WORK INSTRUCTIONS:
Your task is to copy the lines of the data below from the line holding "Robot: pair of" through the line holding "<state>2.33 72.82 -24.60", inclusive, exactly and with nothing added.

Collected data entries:
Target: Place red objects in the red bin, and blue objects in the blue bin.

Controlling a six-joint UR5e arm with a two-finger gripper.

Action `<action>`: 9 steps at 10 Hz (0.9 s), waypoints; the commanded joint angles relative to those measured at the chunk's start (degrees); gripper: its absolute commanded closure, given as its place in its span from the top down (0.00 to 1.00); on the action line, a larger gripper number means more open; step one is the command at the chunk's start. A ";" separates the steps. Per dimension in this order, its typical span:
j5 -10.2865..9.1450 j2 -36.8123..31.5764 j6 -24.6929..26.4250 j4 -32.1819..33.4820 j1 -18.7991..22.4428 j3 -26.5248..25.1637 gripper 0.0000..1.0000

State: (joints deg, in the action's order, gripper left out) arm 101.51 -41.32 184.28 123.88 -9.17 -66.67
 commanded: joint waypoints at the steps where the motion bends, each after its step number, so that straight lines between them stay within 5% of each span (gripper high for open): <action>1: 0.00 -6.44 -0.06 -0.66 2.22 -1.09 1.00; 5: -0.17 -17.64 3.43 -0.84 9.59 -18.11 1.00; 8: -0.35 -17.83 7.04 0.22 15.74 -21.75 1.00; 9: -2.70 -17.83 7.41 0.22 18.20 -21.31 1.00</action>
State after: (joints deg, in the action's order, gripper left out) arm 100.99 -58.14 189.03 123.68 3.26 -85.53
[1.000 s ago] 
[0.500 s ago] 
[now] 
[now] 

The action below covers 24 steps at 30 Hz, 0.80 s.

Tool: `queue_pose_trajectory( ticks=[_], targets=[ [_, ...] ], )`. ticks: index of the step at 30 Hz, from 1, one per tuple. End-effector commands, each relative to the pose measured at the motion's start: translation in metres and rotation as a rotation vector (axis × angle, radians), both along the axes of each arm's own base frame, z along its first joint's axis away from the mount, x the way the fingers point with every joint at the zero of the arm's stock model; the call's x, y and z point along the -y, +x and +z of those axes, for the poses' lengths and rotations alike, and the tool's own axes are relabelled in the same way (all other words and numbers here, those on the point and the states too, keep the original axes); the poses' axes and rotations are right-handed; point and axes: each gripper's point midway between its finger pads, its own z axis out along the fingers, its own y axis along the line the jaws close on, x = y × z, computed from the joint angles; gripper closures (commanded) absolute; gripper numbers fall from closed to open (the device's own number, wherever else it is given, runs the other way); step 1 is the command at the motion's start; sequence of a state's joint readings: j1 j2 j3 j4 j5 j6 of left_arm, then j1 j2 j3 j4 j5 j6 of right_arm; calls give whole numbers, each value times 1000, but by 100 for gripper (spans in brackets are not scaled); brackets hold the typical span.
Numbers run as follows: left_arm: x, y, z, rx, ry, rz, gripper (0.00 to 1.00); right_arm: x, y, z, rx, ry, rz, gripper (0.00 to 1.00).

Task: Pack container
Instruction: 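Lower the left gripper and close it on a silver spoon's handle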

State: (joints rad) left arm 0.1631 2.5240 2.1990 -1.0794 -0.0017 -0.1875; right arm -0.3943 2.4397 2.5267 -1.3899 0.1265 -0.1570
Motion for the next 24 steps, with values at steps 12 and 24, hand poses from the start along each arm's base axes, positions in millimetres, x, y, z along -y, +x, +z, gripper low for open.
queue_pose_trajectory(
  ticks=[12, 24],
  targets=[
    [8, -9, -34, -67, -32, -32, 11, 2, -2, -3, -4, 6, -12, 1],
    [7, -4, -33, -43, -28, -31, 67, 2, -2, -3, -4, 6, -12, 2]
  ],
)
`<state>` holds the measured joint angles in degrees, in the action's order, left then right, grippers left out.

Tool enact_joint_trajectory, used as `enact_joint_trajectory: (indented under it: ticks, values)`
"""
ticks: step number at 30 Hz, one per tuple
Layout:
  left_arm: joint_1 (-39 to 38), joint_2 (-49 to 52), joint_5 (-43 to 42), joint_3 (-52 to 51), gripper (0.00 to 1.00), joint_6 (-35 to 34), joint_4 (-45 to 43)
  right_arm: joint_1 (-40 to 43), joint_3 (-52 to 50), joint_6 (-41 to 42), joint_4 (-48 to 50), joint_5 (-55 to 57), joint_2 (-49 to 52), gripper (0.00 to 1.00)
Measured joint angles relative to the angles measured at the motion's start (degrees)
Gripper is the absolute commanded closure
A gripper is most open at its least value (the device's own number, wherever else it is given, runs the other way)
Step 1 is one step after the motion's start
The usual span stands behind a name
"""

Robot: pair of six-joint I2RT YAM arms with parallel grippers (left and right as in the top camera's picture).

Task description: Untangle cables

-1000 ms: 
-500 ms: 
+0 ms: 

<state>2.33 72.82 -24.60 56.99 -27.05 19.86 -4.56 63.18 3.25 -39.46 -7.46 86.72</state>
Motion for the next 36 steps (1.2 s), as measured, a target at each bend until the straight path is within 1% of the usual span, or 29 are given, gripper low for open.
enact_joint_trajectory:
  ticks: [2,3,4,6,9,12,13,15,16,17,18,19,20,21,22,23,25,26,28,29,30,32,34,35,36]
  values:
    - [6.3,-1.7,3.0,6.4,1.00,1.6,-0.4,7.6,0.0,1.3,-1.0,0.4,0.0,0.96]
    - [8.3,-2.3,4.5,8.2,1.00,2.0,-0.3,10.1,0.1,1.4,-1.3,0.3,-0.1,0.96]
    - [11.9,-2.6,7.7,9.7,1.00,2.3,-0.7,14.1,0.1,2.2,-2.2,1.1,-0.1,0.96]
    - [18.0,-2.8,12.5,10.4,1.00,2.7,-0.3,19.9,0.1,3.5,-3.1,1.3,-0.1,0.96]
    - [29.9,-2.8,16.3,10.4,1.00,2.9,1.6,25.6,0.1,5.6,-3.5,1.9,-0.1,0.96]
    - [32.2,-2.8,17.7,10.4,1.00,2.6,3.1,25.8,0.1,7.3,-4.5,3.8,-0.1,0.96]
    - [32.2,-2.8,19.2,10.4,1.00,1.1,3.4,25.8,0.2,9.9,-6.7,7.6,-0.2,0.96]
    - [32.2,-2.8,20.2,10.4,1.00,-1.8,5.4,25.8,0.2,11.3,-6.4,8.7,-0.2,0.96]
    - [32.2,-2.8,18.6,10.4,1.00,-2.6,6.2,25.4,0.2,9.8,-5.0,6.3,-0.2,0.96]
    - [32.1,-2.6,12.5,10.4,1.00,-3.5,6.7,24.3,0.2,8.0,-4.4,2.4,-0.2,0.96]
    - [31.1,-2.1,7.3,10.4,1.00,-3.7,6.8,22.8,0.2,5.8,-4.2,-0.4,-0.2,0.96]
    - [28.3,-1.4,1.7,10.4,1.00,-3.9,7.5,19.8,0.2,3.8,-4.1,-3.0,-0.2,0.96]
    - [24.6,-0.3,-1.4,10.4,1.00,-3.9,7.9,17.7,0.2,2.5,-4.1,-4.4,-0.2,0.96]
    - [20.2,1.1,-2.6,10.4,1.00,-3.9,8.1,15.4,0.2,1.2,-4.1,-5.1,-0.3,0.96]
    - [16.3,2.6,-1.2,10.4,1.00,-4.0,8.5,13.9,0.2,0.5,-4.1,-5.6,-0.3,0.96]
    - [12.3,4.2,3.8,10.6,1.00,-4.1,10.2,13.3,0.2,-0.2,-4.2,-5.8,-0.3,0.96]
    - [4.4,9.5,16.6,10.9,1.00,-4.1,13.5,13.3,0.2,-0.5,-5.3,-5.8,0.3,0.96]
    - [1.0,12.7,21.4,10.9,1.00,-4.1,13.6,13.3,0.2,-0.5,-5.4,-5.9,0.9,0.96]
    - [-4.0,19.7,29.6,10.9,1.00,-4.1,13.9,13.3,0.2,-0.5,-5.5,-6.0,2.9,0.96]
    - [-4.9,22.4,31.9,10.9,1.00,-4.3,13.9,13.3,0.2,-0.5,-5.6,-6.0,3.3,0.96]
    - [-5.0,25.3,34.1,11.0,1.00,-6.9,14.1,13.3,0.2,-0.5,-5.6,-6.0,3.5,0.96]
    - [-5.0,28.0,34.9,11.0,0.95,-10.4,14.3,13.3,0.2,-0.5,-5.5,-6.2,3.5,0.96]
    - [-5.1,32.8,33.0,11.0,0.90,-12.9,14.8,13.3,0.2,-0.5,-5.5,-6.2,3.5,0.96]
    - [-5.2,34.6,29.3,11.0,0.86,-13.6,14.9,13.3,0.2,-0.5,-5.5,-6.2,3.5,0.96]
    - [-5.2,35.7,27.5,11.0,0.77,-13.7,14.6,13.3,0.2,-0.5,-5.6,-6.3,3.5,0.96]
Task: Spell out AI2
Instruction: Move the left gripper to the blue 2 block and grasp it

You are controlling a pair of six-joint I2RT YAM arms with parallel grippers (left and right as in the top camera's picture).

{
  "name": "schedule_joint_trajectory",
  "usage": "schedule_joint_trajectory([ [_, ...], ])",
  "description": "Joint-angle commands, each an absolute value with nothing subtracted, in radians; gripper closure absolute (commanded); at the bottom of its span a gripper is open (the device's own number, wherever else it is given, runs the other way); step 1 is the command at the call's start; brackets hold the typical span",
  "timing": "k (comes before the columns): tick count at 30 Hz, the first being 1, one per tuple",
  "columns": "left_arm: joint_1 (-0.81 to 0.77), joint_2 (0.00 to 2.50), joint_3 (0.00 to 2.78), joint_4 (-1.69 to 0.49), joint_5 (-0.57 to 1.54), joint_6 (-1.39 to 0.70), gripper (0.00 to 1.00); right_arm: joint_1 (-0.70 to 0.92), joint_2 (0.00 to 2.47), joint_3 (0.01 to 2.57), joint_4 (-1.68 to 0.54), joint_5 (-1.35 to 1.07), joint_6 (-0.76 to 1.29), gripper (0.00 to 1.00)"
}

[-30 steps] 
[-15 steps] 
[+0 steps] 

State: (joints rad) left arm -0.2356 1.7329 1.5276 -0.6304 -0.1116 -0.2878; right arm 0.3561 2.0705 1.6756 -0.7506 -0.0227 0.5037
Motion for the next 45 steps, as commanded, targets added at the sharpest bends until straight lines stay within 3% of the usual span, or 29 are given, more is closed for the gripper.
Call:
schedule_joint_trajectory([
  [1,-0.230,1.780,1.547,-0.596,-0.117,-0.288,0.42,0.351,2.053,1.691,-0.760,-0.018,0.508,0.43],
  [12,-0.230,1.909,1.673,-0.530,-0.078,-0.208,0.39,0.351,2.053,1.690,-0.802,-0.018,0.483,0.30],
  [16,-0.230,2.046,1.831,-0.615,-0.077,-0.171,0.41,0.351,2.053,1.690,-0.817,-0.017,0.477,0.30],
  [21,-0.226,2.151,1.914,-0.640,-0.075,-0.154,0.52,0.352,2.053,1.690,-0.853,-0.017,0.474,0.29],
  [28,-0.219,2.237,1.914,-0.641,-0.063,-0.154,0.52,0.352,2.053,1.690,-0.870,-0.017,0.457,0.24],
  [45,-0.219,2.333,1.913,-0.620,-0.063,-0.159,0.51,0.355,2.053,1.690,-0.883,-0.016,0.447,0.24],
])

EXERCISE SOLUTION:
Robot: pair of six-joint I2RT YAM arms with parallel grippers (left and right as in the top camera's picture).

Task description: Untangle cables

-1000 ms: 
-500 ms: 
+0 ms: 

<state>2.33 72.82 -24.60 56.99 -27.05 19.86 -4.56 63.18 3.25 -39.46 -7.46 86.72</state>

The full answer has now been given.